Bishop Nienstedt said Vatican officials told him to expect the document on homosexuality and priesthood candidates "soon."

The document is being prepared by the Congregation for Catholic Education in consultation with several other Vatican agencies, including the doctrinal congregation. In a report earlier this year, the education congregation described it as an "instruction on the criteria and norms for the discernment in questions regarding homosexuality in view of the admission of candidates to the seminary and to sacred orders."

The expectation is that the education congregation's plenary assembly in late January would aim to discuss and approve the text.

"I think they intend to have it out by the time the visitation begins," said Bishop Nienstedt, who spoke during his "ad limina" visit to the Vatican, which heads of dioceses are required to make every five years.

"I think it's going to be a balanced document, because the whole question of homosexuality not only has psychological dimensions but also has varying degrees of a person acting out or not acting out," he said.

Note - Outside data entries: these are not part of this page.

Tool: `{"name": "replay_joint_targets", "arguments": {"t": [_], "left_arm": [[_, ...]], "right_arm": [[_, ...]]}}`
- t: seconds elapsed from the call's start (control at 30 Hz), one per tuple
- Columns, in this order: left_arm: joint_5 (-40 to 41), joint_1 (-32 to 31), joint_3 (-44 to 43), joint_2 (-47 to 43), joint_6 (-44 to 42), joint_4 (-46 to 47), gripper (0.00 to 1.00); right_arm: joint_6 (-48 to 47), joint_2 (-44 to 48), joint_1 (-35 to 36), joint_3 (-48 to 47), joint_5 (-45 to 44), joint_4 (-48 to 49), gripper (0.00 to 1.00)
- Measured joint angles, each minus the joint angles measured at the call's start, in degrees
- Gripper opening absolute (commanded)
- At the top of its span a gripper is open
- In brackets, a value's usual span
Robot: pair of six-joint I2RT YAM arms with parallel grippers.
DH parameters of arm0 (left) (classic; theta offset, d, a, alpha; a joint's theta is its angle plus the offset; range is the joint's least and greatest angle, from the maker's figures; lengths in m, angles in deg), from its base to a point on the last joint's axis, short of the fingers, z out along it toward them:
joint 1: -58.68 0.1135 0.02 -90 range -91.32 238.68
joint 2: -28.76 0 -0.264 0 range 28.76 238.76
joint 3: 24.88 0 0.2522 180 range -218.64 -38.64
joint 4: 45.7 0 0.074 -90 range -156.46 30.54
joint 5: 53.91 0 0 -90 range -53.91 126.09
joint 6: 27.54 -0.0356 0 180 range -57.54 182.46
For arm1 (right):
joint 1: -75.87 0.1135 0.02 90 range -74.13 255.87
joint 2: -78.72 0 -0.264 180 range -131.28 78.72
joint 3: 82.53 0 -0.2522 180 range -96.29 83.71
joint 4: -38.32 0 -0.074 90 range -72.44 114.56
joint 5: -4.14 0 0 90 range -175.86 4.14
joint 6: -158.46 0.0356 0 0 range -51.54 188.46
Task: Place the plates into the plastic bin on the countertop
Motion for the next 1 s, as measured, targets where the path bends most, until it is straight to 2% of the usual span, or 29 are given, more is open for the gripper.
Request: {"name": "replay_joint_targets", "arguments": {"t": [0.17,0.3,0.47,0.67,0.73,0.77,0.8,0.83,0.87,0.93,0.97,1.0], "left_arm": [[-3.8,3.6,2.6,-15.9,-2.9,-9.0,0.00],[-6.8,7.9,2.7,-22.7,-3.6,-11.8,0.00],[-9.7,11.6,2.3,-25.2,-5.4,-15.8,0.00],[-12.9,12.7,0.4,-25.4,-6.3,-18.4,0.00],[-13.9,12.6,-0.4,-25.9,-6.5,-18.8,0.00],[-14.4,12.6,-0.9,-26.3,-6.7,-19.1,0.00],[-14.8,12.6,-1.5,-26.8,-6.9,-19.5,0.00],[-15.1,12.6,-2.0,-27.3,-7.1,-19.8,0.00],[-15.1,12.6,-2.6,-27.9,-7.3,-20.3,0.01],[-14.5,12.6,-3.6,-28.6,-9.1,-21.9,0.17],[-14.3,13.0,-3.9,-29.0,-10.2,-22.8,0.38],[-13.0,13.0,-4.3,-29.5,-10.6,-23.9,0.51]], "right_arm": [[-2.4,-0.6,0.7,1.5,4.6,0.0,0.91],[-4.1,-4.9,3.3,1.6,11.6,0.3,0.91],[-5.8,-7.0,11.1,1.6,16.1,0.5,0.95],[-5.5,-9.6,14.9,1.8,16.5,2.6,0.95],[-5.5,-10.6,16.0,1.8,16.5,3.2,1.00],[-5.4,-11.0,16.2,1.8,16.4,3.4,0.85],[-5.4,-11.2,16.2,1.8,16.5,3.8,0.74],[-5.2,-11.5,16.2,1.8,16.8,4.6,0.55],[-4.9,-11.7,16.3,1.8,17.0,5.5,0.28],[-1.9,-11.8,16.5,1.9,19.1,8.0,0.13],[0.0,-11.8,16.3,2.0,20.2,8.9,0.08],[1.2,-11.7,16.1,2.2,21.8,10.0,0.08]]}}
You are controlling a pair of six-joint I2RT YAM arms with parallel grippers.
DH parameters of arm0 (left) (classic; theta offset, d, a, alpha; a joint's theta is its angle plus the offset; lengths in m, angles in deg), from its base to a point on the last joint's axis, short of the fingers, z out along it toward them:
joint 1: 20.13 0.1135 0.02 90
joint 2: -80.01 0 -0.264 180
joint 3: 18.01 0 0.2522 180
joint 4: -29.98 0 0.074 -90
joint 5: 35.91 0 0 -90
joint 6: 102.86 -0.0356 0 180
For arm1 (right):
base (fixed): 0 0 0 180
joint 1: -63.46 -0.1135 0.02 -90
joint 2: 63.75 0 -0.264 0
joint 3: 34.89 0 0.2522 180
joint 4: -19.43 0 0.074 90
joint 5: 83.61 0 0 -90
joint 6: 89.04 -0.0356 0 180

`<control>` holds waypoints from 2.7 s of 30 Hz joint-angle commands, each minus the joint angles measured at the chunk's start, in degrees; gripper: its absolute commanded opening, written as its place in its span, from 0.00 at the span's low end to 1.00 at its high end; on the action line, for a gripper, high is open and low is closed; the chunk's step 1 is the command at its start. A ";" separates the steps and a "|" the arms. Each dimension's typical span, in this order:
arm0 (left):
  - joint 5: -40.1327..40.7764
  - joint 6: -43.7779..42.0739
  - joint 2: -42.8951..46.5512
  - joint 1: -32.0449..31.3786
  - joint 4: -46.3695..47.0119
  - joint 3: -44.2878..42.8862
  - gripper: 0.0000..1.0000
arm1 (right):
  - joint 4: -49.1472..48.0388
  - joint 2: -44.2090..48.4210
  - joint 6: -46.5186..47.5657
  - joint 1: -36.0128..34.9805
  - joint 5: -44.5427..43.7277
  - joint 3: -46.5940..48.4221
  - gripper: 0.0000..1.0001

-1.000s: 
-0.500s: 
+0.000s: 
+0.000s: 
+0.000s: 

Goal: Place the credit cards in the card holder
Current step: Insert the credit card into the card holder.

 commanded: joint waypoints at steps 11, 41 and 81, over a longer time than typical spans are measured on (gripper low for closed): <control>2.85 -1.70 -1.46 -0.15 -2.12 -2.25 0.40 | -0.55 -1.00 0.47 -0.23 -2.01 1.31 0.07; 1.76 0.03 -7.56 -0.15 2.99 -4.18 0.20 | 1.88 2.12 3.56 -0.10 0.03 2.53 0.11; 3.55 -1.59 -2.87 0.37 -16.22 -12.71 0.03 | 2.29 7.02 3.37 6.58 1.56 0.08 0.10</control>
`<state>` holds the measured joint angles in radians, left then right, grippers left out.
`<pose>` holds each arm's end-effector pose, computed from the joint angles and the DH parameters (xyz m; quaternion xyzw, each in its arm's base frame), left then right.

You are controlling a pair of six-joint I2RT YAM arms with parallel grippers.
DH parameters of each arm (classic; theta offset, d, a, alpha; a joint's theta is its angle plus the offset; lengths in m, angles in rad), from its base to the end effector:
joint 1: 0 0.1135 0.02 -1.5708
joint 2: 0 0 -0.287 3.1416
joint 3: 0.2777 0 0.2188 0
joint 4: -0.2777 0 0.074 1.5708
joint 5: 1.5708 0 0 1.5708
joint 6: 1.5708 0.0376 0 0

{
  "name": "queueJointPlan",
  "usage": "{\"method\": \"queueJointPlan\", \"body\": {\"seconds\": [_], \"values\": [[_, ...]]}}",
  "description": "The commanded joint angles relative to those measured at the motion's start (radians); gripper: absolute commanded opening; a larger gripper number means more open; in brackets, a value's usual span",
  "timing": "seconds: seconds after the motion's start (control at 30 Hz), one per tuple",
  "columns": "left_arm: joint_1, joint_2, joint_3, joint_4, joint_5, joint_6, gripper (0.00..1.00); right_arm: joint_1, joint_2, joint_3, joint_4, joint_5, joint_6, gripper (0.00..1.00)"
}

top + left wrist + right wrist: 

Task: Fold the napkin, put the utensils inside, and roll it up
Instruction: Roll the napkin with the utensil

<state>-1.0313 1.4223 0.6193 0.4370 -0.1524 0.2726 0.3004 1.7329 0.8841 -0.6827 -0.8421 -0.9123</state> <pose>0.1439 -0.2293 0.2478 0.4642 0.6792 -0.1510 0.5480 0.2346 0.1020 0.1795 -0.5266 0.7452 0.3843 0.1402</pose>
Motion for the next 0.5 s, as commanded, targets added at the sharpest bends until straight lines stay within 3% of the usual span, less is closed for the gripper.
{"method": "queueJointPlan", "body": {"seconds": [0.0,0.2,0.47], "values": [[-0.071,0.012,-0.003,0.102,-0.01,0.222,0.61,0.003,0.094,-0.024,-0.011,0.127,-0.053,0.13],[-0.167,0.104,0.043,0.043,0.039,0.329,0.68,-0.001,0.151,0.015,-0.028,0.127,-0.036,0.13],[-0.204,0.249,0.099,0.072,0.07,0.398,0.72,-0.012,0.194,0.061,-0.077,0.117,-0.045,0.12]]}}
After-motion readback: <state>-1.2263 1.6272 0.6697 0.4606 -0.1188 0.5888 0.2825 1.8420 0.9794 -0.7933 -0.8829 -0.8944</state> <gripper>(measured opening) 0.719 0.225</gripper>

"So the whole question has to be nuanced considerably: 'What is homosexuality?' 'What are the homosexual attractions?' and that sort of thing. I think this document will be helpful because it is going to address those questions," he said.

Bishop Nienstedt said he expects the issue of homosexuality to be part of the visitation, since human sexuality is so important in terms of personal identity.

In a wider sense, he said, the visitation will take up the question of "how seminaries approach celibacy and chastity -- either in relationship to heterosexuality or homosexuality -- or the temptations or inclinations people have."

But Bishop Nienstedt indicated the visitation would not isolate the question of homosexuality.

"I think the concern is to prepare someone as a good solid human being, as a son of God who is striving for holiness," he said.

The last apostolic visitation of U.S. seminaries took places in the 1980s and covered every aspect of priestly formation programs.